The one-year fellowship was launched by the OpEd Project in partnership with Barbara Wilson, executive vice president and vice president for academic affairs at the University of Illinois System, who is also a professor of communication and former dean of the College of LAS. The competition to obtain a fellowship is open to all tenure-track faculty across the three campuses.

Once selected, Fellows participate in a series of day-long meetings, receive one-on-one coaching from journalists, and have opportunities to interact with influential thinkers and policymakers throughout the year. Organizers hope that the program better enables participants to share their research and findings in a compelling way with wider audiences that may not be familiar with the subject area.

Antoinette Burton, a professor of history and director of the Illinois Program for Research in the Humanities who helped organize the two-day OpEd Project program in 2018, was interested in expanding the program into the Public Voices Fellowship this year.

“I'm constantly trying to think about ways to better communicate the research that particularly humanists do, but really that all researchers do on campus,” Burton said.

After the success of the 2018 program, Burton was keen to support Wilson’s efforts to bring the Public Voices Fellowship to Illinois.

“The participants all thought (the 2018 program) was an absolute transformative experience, and within three weeks, four of them had published op-eds, which was amazing,” Burton said. “So, I thought, the next stage in the op-ed portfolio of opportunities is Public Voices Fellowship.”

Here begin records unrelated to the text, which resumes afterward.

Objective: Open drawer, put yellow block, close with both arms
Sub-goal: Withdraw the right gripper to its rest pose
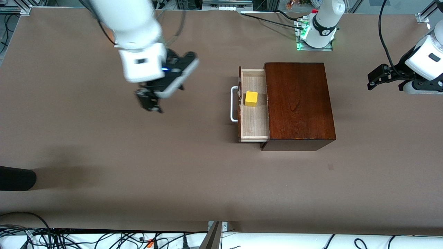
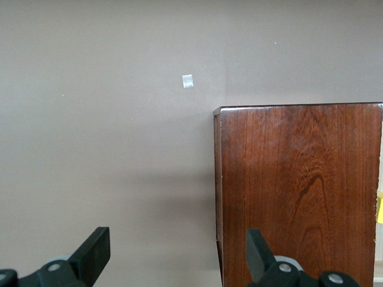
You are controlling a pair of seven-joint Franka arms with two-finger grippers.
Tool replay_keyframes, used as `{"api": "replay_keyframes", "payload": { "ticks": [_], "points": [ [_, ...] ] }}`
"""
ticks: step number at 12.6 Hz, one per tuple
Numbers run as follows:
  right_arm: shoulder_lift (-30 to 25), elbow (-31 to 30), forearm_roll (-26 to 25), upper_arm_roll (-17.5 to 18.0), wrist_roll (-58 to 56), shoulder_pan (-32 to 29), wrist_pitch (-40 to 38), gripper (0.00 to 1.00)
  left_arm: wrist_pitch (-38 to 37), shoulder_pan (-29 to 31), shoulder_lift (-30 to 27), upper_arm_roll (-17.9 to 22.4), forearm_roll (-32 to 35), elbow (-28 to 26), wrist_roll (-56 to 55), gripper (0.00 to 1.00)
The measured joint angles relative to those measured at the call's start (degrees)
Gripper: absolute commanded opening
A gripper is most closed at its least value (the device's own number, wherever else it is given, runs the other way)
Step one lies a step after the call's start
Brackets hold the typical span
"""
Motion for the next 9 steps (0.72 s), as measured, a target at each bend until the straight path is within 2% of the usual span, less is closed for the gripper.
{"api": "replay_keyframes", "payload": {
  "ticks": [2,4,7,9],
  "points": [
    [-2.05,-2.68,7.97,-9.44,-0.18,-0.70,-0.81,1.00,0.00,0.01,0.00,0.00,0.00,-0.01,0.00,1.00],
    [-5.05,-7.70,9.87,-14.31,0.47,-2.14,-0.86,1.00,0.00,0.01,0.00,-0.07,0.00,-0.02,0.00,1.00],
    [-12.29,-18.67,9.82,-14.66,6.31,-6.90,-0.89,1.00,0.17,0.00,0.00,-0.42,0.00,-0.01,-0.28,1.00],
    [-16.63,-25.33,7.03,-10.77,10.04,-12.80,-0.91,1.00,0.25,-0.02,0.00,-0.58,0.00,-0.01,-0.46,1.00]
  ]
}}
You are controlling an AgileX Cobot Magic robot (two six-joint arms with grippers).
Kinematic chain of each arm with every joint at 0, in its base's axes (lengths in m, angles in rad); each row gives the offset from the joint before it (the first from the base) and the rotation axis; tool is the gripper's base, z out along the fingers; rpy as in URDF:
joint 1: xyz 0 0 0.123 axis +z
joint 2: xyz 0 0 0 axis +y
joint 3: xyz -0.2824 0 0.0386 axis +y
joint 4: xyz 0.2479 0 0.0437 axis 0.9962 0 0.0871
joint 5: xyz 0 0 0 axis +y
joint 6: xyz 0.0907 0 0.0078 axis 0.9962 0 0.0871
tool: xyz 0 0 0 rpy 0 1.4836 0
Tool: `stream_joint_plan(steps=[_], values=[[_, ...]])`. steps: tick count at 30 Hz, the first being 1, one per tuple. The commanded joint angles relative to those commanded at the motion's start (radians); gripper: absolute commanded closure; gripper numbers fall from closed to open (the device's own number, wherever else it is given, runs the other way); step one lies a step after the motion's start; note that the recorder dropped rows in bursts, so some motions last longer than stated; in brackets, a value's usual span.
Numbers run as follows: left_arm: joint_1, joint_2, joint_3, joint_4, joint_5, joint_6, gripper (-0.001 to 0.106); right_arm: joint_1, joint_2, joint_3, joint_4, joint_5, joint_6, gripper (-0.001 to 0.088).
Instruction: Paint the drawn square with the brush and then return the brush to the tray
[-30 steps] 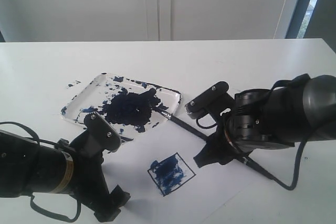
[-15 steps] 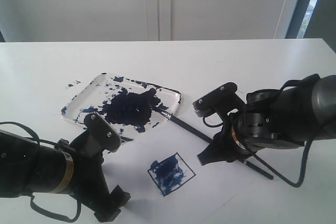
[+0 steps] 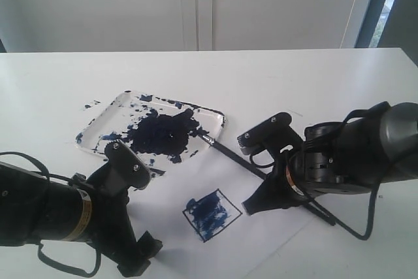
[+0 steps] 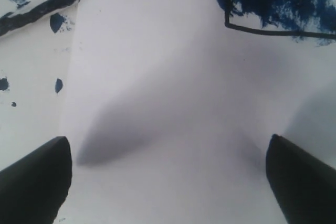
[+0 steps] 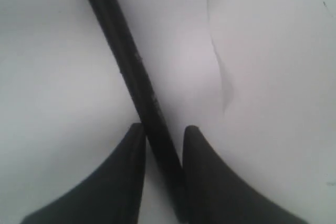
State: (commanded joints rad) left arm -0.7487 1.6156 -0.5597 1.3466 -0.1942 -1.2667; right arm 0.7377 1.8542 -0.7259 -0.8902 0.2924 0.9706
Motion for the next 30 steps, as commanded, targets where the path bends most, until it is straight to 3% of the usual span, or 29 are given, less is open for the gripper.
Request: stream_joint_plan(steps=[2, 7, 15, 20, 30], values=[[0.0, 0.0, 0.0, 0.0, 0.0, 0.0, 0.0, 0.0, -0.01, 0.0, 0.0, 0.016, 0.0, 0.0868], [0.0, 0.0, 0.0, 0.0, 0.0, 0.0, 0.0, 0.0, -0.102, 0.0, 0.014, 0.156, -0.027, 0.0868], [0.0, 0.0, 0.0, 0.0, 0.005, 0.0, 0.0, 0.072, -0.363, -0.031, 0.247, 0.393, -0.386, 0.0868], [0.0, 0.0, 0.0, 0.0, -0.003, -0.014, 0.0, 0.124, -0.48, -0.125, 0.335, 0.615, -0.455, 0.0868], [0.0, 0.0, 0.0, 0.0, -0.016, -0.014, 0.0, 0.131, -0.588, -0.292, 0.769, 0.855, -0.679, 0.0868]])
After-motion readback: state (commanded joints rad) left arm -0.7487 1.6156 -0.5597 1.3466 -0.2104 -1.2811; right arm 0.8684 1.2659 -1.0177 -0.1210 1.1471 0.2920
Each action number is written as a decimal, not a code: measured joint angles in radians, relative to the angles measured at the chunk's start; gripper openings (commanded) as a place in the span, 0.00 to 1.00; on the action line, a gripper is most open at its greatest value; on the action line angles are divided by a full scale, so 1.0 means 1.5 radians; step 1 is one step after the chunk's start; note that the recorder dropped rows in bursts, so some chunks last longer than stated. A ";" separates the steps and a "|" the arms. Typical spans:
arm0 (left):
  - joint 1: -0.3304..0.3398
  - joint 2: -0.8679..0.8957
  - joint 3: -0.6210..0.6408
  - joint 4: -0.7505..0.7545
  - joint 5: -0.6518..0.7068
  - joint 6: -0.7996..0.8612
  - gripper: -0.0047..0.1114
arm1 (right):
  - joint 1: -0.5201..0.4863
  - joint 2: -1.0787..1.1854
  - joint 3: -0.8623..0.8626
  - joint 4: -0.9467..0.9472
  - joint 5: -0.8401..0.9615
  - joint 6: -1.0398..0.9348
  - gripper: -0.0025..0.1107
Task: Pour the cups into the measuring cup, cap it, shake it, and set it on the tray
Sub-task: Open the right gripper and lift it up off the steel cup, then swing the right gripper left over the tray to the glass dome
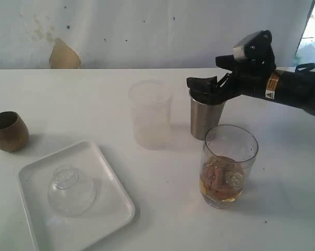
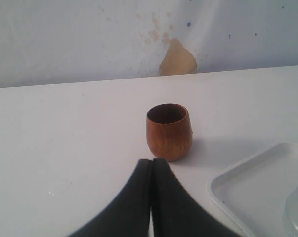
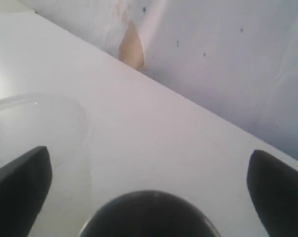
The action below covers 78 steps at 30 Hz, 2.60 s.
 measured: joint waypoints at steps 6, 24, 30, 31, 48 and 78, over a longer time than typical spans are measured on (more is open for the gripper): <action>0.000 0.000 0.000 0.000 0.000 0.000 0.04 | 0.000 -0.071 0.000 0.000 0.000 0.022 0.95; 0.000 0.000 0.000 0.000 0.000 0.000 0.04 | 0.000 -0.335 0.000 -0.150 0.099 0.359 0.85; 0.000 0.000 0.000 0.000 0.000 0.000 0.04 | 0.000 -0.407 0.000 -0.250 0.102 0.481 0.45; 0.000 0.000 0.000 0.000 0.000 0.000 0.04 | 0.000 -0.415 0.000 -0.268 0.103 0.497 0.39; 0.000 0.000 0.000 0.000 0.000 0.000 0.04 | 0.000 -0.529 0.000 -0.420 -0.045 0.693 0.25; 0.000 0.000 0.000 0.000 0.000 0.000 0.04 | 0.682 -0.384 -0.044 -0.373 0.980 0.347 0.41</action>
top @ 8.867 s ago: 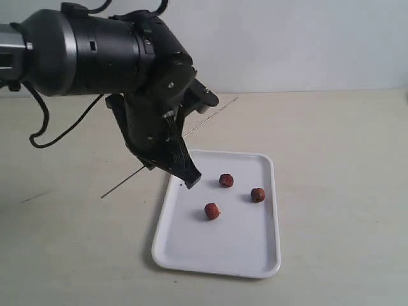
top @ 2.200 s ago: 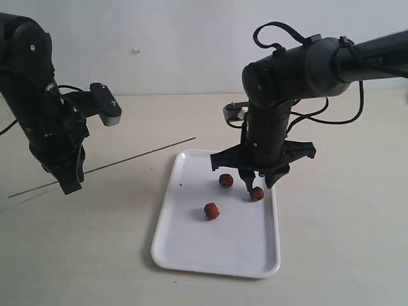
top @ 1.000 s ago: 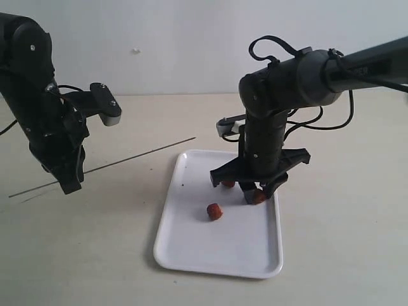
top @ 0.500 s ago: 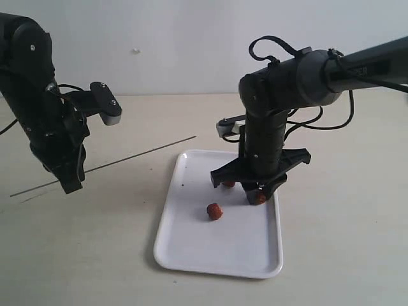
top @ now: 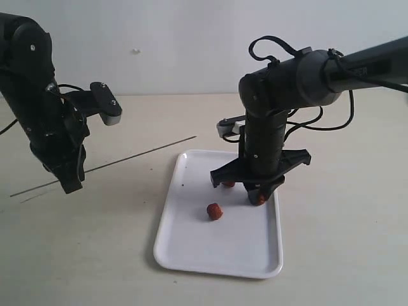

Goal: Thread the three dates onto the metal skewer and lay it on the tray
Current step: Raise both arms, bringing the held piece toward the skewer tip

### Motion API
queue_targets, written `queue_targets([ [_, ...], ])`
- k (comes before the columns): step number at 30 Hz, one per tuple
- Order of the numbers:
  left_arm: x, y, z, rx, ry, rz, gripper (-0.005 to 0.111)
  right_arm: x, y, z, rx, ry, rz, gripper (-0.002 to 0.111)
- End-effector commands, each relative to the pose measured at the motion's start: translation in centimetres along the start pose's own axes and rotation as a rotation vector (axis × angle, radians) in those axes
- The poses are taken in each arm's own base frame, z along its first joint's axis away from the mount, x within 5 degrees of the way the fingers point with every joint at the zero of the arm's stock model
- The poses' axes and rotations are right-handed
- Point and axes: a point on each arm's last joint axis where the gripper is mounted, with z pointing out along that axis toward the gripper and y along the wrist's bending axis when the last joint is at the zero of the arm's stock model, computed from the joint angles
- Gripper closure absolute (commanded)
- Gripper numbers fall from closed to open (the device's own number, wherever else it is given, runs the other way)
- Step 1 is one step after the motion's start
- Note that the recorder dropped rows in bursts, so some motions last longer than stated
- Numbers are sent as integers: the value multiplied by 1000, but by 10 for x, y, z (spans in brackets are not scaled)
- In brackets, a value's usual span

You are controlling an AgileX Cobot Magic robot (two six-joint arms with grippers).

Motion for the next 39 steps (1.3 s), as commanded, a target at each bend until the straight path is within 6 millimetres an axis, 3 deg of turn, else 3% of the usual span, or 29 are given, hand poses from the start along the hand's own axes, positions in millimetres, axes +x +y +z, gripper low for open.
queue_targets([
  [1,1,0,-1,0,-8,-40,107,0,-4,-15,14,-28,-10,88],
  [6,-6,-8,-2,87,-80,-126,107,-6,-15,-52,75,-189,-2,88],
  [9,-15,-16,-4,199,-161,-214,107,-16,-33,-74,41,-329,109,88],
  [13,-20,-22,-6,275,-208,-271,107,-27,-64,-87,-25,-438,232,88],
  [16,-28,-25,-10,331,-285,-324,107,-38,-76,-91,-158,-524,354,88],
  [28,-40,-21,-13,344,-419,-423,107,-55,-65,-108,-488,-698,500,88],
  [39,-52,-13,18,365,-446,-534,107,-55,-71,-118,-664,-685,497,88],
])
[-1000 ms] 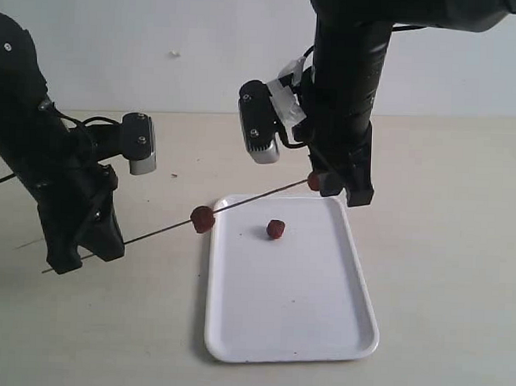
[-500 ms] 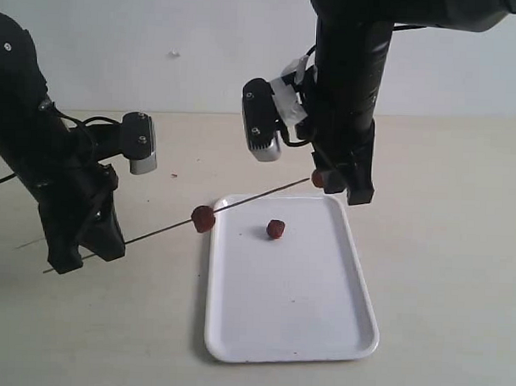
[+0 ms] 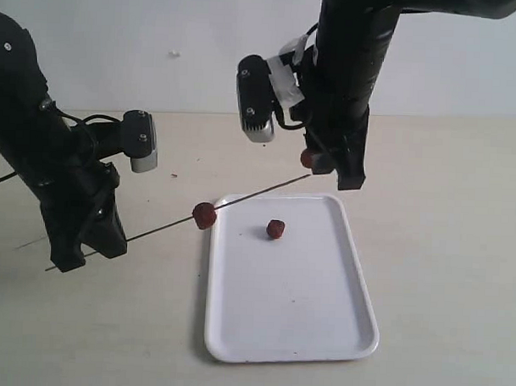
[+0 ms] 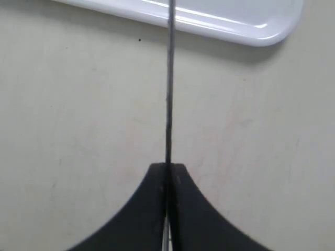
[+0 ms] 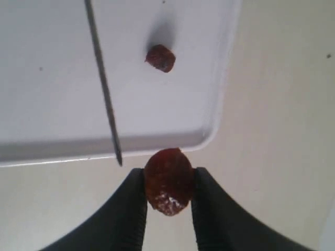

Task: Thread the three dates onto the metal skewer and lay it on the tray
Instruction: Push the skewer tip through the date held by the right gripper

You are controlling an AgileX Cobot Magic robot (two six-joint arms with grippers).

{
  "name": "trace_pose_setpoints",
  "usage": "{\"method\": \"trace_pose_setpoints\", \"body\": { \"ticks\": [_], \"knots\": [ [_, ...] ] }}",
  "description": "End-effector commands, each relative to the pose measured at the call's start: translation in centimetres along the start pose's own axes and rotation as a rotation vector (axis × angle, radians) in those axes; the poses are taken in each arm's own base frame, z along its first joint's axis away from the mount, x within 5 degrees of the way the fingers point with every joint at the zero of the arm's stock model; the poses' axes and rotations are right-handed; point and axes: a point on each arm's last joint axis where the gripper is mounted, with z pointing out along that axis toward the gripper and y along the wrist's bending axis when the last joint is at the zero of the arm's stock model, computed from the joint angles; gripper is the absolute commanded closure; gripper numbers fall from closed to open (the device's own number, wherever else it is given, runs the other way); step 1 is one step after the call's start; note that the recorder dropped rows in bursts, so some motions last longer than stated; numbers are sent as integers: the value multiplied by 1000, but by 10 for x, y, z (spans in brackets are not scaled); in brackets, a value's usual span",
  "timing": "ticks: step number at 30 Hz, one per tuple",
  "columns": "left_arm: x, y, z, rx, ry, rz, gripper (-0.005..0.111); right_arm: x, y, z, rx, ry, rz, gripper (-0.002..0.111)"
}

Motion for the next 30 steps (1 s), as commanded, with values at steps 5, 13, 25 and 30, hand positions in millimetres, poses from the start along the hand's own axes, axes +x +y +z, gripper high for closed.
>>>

Burton said that the fellowship will help scholars whose writing is largely aimed at an academic audience instead of a general audience found on news sites.

“I think there's a real difference in how you translate what you know academically into accessible and publicly digestible ways of thinking,” she said.

Having a public impact has always been a goal of Ruth Nicole Brown, a professor of gender and women’s studies and a Public Voices fellow, as she has worked in communities to analyze the life experiences of black girls. She said the Public Voices Fellowship opportunity came at a perfect time in her professional career.

“I just completed a year-long project, Black Girl Genius Week, funded by the Whiting Foundation. During our national convening we talked a lot about the importance of op-ed writing and sharing our stories with a larger public audience,” she said. 

One of the topics she is interested in writing about is how dress codes can be particularly discriminatory toward black girls.

“I'm just really excited to introduce some of the political language and concepts I rely on in my engaged work with black girls about black girlhood to a wider public so that, hopefully, those who are reading it will do better by and for the black girls they interact with in their lives,” Brown said.

In addition to Brown and Desmond, the five other LAS faculty who received the Public Voices Fellowship include Julie Dowling, Latina/Latino studies; Cara Finnegan, communication; Rini Bhattacharya Mehta, comparative and world literature; Ruby Mendenhall, sociology; and Gilberto Rosas, anthropology. On the Urbana-Champaign campus, Amy Wagoner Johnson in the Department of Mechanical Science & Engineering also received a fellowship.

Desmond said she is considering an op-ed piece about the poultry industry. She said that it’s been suggested to the fellows that they tie their op-eds to a timely event. In Desmond’s case, the event may be a national holiday.

“One of the areas I do a lot of work on is human relations with animals,” Desmond said. “And one of the ideas in mind is using the timing of Thanksgiving to write about this notion of pardoning the turkey.”

Elaborating, she described how the president pardons the turkey every year, and how the event always generates news coverage. She sees an opportunity to tie the publicity to the question, “What do we know about the poultry industry?” 

She praised the University of Illinois for implementing the Public Voices Fellowship.

“Faculty at all ranks are eligible to apply, and there are always competing claims for limited resources in the university as you know we're a public institution,” Desmond said. “I think that making this choice to help faculty get this training is a really good investment.”